Dataset extract >>
== Segment start ==
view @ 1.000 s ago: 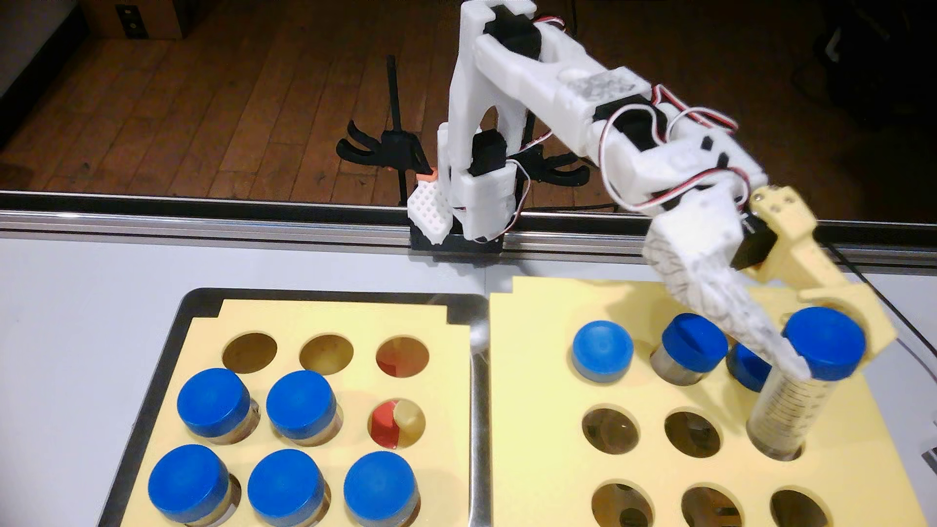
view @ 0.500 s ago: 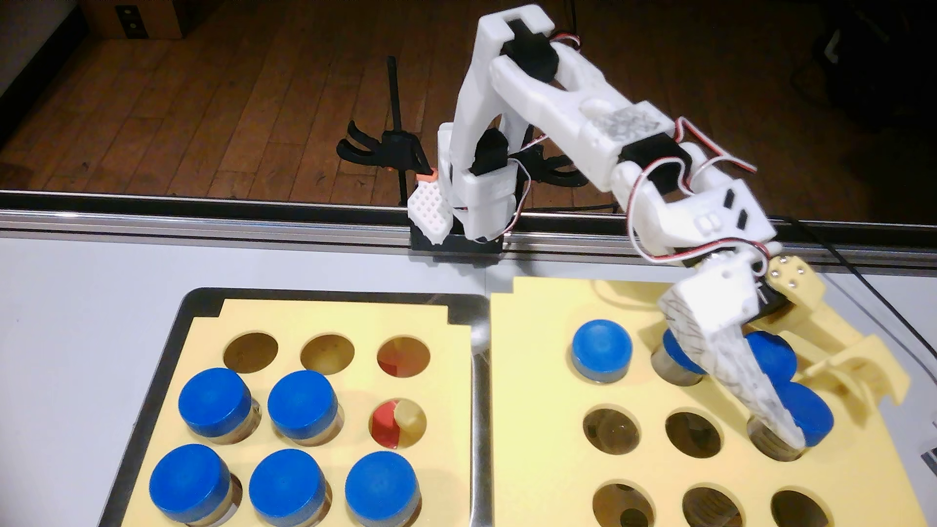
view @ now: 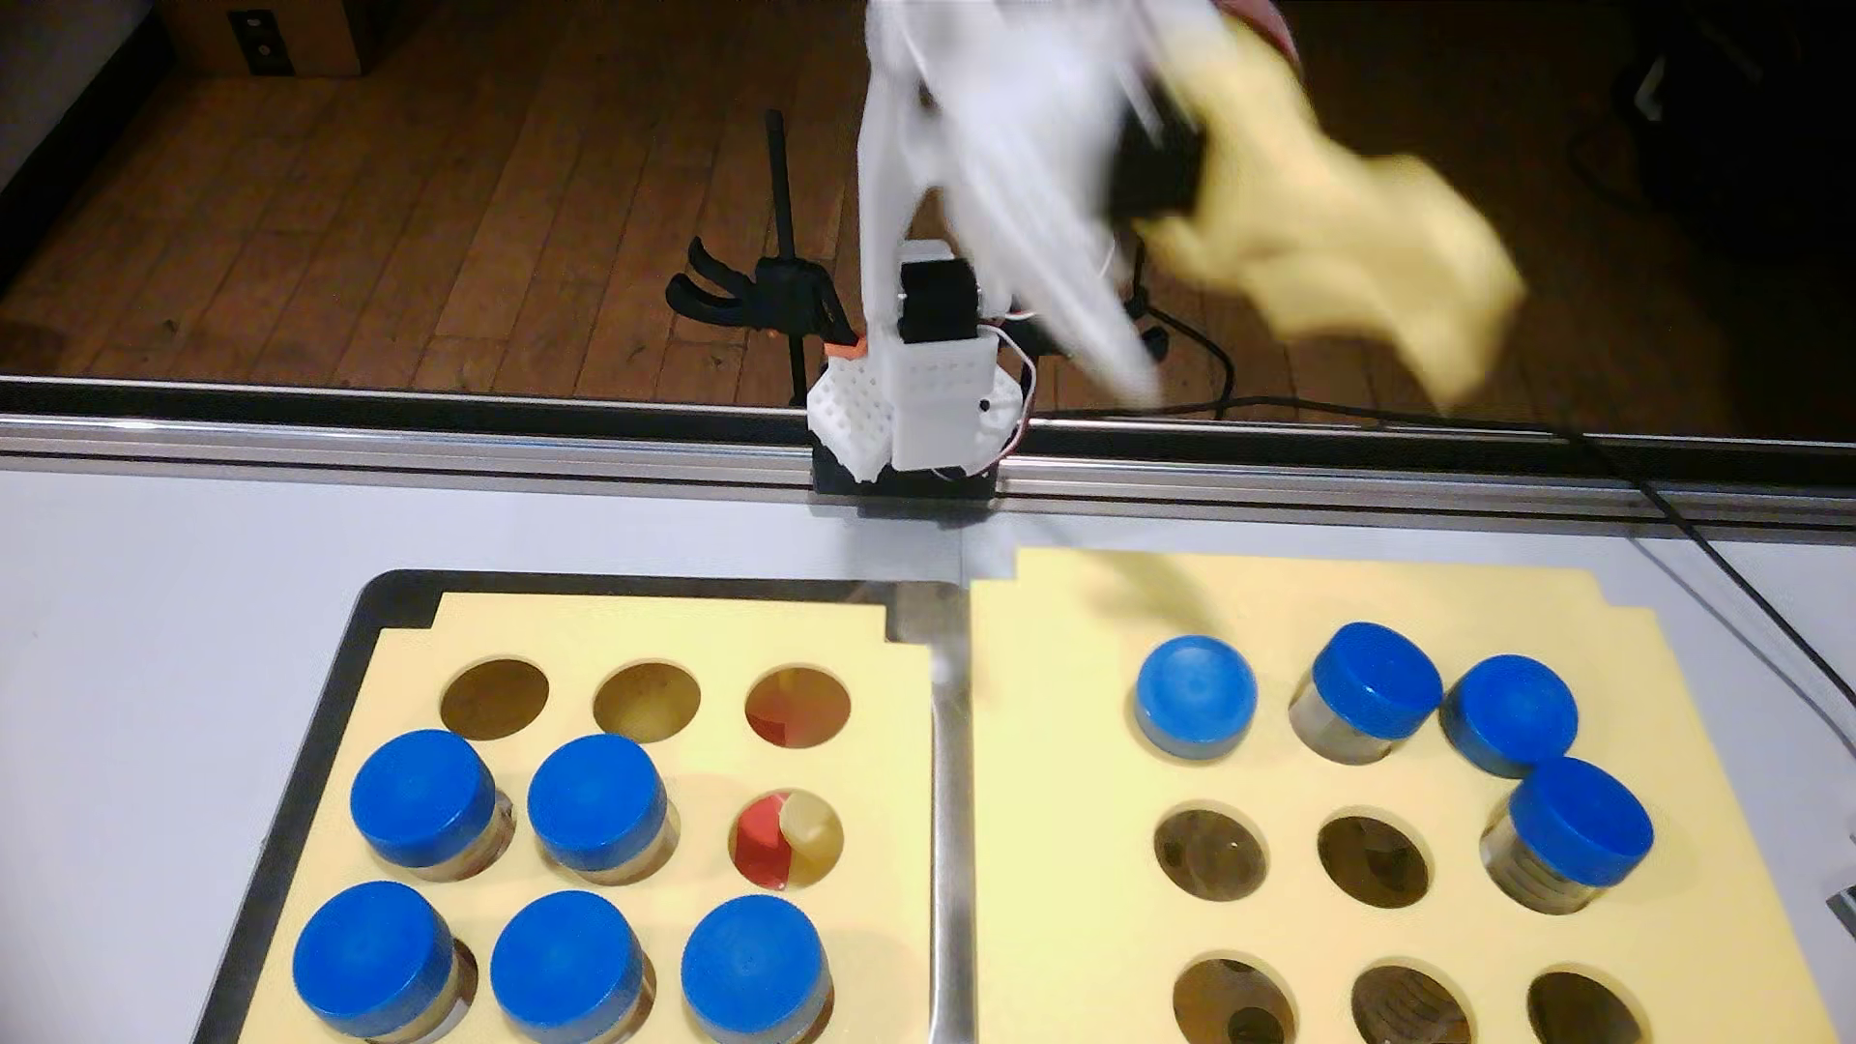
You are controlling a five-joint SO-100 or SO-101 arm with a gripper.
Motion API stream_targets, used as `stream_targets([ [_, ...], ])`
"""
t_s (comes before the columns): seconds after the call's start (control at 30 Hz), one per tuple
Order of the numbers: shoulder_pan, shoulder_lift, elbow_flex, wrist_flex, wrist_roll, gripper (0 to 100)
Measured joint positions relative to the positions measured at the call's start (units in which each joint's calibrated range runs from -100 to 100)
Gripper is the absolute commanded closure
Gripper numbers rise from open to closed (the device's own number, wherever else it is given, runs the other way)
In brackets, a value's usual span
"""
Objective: Move the test tubes
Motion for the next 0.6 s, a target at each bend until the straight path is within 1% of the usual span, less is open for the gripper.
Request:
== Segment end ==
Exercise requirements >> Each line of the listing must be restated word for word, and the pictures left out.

Solution to this problem >>
view @ 1.000 s ago: 
view @ 0.500 s ago: 
view @ now: 
You are controlling a five-joint SO-100 or SO-101 arm with a gripper.
Motion API stream_targets, used as `stream_targets([ [_, ...], ])`
"""
t_s (comes before the columns): seconds after the call's start (control at 30 Hz), one per tuple
Order of the numbers: shoulder_pan, shoulder_lift, elbow_flex, wrist_flex, wrist_roll, gripper (0 to 100)
Measured joint positions relative to the positions measured at the call's start (units in which each joint's calibrated range runs from -100 to 100)
Gripper is the absolute commanded closure
Gripper numbers rise from open to closed (the device's own number, wherever else it is given, runs the other way)
In brackets, a value's usual span
"""
Objective: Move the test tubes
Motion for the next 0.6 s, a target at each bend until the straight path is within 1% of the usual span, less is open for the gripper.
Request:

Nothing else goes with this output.